The chart above shows an annotated version of the primary picture. The principle galaxy NGC1275 is shown a third of the way from the left border and just below the centre line. If you then look carefully at the NGC 1275 galaxy in the main image clearly something very significant is taking place inside the galaxy, twisting and distorting it. This galaxy is called Perseus A and is one of the brightest sources of radio and X-rays in the sky.
Technical Data
Quasar 3C273 in Virgo
Not the most exciting of images but significant for what is actually shown here. Just looking at the photo on the above left, you'd be forgiven for thinking this was just an image of a star field, a boring one at that. However, this is a picture of the Quasar 3C273 in Virgo, one of the most distant objects possible for an amateur astronomer with instruments available to the average amateur to see. Light left this object two billion years ago!

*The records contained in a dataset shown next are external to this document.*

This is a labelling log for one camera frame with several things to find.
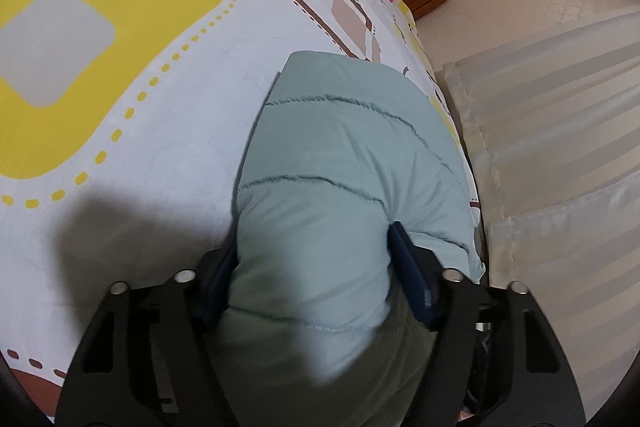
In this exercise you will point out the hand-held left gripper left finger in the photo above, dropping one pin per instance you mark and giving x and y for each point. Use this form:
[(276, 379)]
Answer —
[(220, 279)]

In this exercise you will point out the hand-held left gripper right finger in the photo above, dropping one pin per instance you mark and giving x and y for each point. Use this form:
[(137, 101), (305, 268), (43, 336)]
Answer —
[(410, 277)]

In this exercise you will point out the light green puffer jacket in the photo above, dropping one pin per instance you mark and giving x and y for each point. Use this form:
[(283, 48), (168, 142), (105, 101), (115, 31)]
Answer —
[(325, 182)]

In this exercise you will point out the bed with patterned sheet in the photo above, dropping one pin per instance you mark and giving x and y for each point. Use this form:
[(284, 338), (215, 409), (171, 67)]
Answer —
[(175, 132)]

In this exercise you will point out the cream curtain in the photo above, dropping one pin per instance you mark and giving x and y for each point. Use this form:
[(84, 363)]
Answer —
[(550, 132)]

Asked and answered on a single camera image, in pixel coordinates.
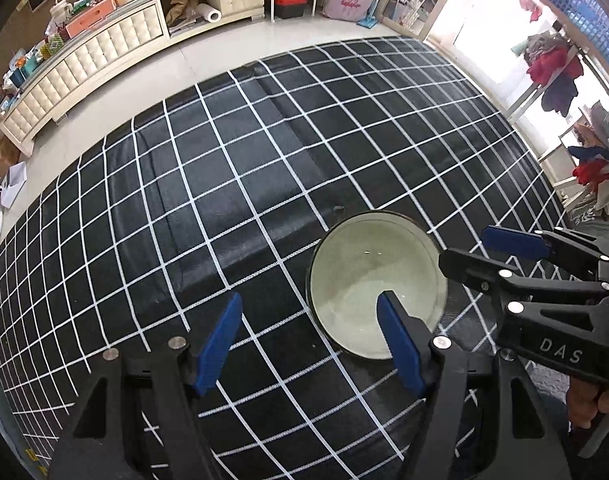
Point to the cream tufted low cabinet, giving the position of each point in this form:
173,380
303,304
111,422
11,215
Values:
84,60

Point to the pink box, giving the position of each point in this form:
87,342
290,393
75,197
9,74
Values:
92,17

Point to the white paper roll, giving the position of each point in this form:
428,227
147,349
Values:
208,12

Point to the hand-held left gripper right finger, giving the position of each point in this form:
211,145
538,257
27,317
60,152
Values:
399,345

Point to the pale green bowl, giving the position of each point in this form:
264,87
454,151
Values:
374,260

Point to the pink bag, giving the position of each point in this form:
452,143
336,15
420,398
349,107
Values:
348,2

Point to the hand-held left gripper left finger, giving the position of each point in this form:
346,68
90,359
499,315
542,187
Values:
217,345

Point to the blue plastic basket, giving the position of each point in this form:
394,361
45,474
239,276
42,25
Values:
584,5

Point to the person's right hand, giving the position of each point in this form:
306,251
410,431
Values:
584,402

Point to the hanging red garment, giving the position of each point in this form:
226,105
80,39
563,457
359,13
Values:
554,65

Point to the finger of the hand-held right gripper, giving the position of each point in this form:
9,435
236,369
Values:
484,265
514,242

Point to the black white checked tablecloth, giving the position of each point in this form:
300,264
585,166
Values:
184,185

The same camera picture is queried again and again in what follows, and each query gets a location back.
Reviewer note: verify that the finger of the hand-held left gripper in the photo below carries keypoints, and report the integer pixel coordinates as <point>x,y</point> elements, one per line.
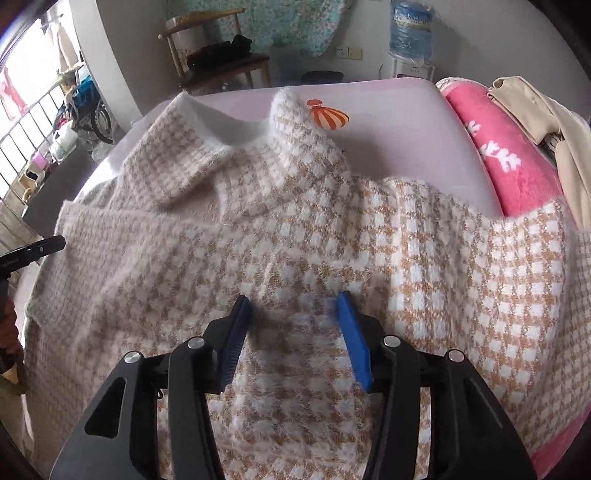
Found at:
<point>32,254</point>

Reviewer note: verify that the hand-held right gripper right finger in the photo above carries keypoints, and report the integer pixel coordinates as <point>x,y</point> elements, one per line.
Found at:
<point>353,332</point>

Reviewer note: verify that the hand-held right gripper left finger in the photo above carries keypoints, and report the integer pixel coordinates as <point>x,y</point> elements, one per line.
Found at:
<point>240,332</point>

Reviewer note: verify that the beige white checked sweater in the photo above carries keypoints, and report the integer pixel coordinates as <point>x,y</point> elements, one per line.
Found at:
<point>277,230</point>

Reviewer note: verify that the beige clothes pile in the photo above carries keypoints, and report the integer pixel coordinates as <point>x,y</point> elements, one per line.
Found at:
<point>531,106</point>

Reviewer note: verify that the person's left hand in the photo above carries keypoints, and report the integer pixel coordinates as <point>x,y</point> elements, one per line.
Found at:
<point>6,332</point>

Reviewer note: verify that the metal balcony railing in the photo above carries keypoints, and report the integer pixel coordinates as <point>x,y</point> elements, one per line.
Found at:
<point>27,134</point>

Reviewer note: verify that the bicycle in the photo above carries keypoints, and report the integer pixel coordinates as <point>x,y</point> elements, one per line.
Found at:
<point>97,115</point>

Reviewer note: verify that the bed with pink printed sheet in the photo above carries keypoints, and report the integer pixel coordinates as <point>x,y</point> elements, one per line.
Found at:
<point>392,138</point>

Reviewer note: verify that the pink flower print blanket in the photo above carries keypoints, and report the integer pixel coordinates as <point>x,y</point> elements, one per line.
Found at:
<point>498,152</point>

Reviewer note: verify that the black trash bin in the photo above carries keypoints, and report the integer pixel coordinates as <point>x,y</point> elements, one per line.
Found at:
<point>323,77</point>

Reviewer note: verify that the wooden chair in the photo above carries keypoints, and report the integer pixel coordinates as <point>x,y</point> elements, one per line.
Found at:
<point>221,69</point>

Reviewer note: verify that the white water dispenser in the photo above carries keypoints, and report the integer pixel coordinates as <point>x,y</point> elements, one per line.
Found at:
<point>406,71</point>

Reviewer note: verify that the black bag on chair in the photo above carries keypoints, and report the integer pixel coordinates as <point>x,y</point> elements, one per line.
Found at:
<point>217,50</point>

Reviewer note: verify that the blue water bottle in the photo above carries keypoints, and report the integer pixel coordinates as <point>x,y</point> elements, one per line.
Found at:
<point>411,32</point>

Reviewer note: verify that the teal floral hanging cloth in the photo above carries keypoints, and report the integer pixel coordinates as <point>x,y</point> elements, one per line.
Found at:
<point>277,23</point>

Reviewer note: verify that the wall socket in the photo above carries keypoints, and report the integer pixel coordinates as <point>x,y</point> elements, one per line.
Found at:
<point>348,53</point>

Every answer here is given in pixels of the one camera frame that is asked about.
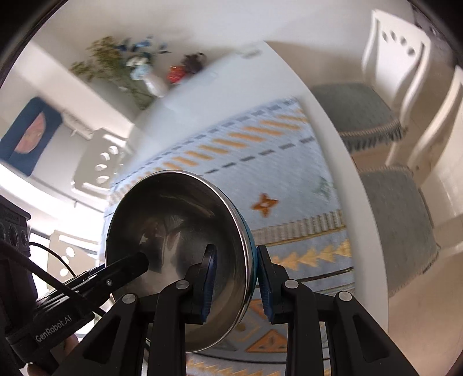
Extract grey fringed seat cushion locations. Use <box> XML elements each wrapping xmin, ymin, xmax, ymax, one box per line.
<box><xmin>310</xmin><ymin>82</ymin><xmax>405</xmax><ymax>153</ymax></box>
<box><xmin>358</xmin><ymin>166</ymin><xmax>441</xmax><ymax>277</ymax></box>

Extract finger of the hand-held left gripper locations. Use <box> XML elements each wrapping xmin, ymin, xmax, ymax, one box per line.
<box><xmin>78</xmin><ymin>252</ymin><xmax>150</xmax><ymax>301</ymax></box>

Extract blue orange woven table mat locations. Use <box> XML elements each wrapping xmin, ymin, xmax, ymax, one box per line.
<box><xmin>103</xmin><ymin>96</ymin><xmax>357</xmax><ymax>376</ymax></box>

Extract glass vase with green plant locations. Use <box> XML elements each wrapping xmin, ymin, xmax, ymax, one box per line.
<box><xmin>70</xmin><ymin>36</ymin><xmax>156</xmax><ymax>111</ymax></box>

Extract person's left hand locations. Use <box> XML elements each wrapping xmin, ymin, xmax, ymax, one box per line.
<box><xmin>61</xmin><ymin>333</ymin><xmax>79</xmax><ymax>358</ymax></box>

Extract blue wall poster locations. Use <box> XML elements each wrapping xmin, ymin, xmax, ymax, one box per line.
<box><xmin>0</xmin><ymin>96</ymin><xmax>62</xmax><ymax>178</ymax></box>

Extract white chair with oval holes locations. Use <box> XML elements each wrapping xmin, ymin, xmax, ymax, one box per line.
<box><xmin>49</xmin><ymin>229</ymin><xmax>100</xmax><ymax>290</ymax></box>
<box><xmin>70</xmin><ymin>128</ymin><xmax>136</xmax><ymax>198</ymax></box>
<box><xmin>356</xmin><ymin>9</ymin><xmax>435</xmax><ymax>167</ymax></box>
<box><xmin>385</xmin><ymin>67</ymin><xmax>463</xmax><ymax>297</ymax></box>

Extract black strap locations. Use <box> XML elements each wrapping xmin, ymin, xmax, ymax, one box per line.
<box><xmin>0</xmin><ymin>239</ymin><xmax>105</xmax><ymax>317</ymax></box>

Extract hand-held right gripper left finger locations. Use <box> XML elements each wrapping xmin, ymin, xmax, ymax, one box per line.
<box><xmin>67</xmin><ymin>244</ymin><xmax>218</xmax><ymax>376</ymax></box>

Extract dark teapot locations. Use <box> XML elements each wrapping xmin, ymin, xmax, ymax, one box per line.
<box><xmin>181</xmin><ymin>52</ymin><xmax>207</xmax><ymax>75</ymax></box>

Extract thin black cable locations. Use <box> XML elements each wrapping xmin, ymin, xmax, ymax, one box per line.
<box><xmin>28</xmin><ymin>243</ymin><xmax>75</xmax><ymax>279</ymax></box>

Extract stainless steel bowl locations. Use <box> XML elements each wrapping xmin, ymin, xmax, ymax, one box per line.
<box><xmin>105</xmin><ymin>170</ymin><xmax>258</xmax><ymax>354</ymax></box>

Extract white power strip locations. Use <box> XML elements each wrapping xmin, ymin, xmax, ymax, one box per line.
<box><xmin>61</xmin><ymin>110</ymin><xmax>95</xmax><ymax>138</ymax></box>

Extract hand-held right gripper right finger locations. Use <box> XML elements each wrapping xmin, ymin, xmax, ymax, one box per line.
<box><xmin>256</xmin><ymin>245</ymin><xmax>422</xmax><ymax>376</ymax></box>

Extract red lidded teacup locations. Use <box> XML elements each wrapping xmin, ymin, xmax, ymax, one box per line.
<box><xmin>166</xmin><ymin>65</ymin><xmax>187</xmax><ymax>84</ymax></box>

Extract white ribbed vase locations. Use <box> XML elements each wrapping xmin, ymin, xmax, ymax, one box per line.
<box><xmin>125</xmin><ymin>36</ymin><xmax>170</xmax><ymax>98</ymax></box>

3C273 is the 273rd object in the Third Cambridge University catalogue of radio objects. It was discovered as an extremely bright source of radio waves long before it was identified visually. It was the first ever quasar to be discovered in 1959.
It represents an extremely active core of a very distant galaxy, so distant that we only see the core and not the outer parts of the galaxy because of the vast distance. Matter is circling around a supermassive black hole and is energised to such an extent that it is visible across the universe. Our own galaxy would not be visible at such a distance suggesting how incredibly bright the quasar actually is. We also know, through daily variations in the light intensity that the source cannot be more than a light-day in diameter!
Image shows the above image of 3C273 with other galaxies in the PGC catalogue (Principle Galaxies Catalogue) in the same field of view. 3c273 is PGC41121.
Image taken with a TEC 140 refractor in April 2020 (during Coronavirus lockdown in the UK). Thirty minutes each in R,G,B.as two minute exposures binned 1x1.
Lunar Pictures from January 2020
A few pictures of the moon that I took with my Meade 14 ACF SCT scope with a ASI 174MM camera in January 2020. The pictures utilised no filters at all.
The Meade 14" is an astounding scope that I liked very much. However, with a heavy heart I subsequently went on to sell this telescope since I felt that in my Bortle 5skies it doesn't offer any significant advantage over and above the Celestron C925; the latter scope being very much more manageable that the huge (and very heavy) 14" Meade. At some point in the future I may regret this decision since the scope excelled on the few occasions I took it to truly dark skies. However, I could not let my heart rule my head and I decided to sell it.